#### [Task brief]
Across the records below, count the lines that contain "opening" and write down only the count.

#### [Provided entries]
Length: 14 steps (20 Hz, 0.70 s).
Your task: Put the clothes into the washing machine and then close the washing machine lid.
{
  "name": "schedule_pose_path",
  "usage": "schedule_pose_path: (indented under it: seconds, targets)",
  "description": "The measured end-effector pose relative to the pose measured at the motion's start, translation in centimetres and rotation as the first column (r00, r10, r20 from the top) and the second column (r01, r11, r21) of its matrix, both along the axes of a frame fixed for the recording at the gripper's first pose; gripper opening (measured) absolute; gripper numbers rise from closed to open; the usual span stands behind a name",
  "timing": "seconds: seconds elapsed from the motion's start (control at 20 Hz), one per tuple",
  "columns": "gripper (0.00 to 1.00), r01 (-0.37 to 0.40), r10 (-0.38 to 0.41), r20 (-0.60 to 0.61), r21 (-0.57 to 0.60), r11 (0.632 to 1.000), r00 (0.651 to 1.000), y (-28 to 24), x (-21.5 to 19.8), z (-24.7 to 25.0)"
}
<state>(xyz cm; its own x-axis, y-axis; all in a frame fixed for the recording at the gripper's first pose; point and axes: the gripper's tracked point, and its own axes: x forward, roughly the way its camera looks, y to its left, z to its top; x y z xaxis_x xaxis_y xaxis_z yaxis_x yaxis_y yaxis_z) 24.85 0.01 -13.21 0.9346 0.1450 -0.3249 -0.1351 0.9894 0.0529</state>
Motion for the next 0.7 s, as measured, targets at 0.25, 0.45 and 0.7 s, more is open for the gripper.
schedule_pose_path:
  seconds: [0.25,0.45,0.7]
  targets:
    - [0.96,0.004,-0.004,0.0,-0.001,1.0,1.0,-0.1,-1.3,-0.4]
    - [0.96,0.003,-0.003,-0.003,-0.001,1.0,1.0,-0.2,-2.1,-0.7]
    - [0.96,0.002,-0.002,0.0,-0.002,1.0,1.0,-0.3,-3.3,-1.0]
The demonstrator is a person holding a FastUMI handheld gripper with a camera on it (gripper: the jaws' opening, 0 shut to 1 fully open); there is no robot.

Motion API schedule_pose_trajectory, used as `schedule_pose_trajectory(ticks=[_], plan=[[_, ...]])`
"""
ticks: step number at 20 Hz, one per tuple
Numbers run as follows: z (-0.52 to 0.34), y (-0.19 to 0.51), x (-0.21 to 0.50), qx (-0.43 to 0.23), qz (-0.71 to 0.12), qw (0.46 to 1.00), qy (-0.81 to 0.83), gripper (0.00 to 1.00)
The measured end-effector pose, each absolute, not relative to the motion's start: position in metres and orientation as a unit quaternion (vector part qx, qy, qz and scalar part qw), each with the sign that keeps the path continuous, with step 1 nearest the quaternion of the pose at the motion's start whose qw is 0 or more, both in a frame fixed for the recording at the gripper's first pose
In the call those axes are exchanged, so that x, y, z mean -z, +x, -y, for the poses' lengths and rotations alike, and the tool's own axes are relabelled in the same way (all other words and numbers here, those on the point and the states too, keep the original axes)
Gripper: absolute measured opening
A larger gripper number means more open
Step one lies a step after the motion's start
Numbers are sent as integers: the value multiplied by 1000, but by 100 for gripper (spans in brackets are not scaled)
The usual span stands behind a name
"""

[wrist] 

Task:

#### [Solution]
3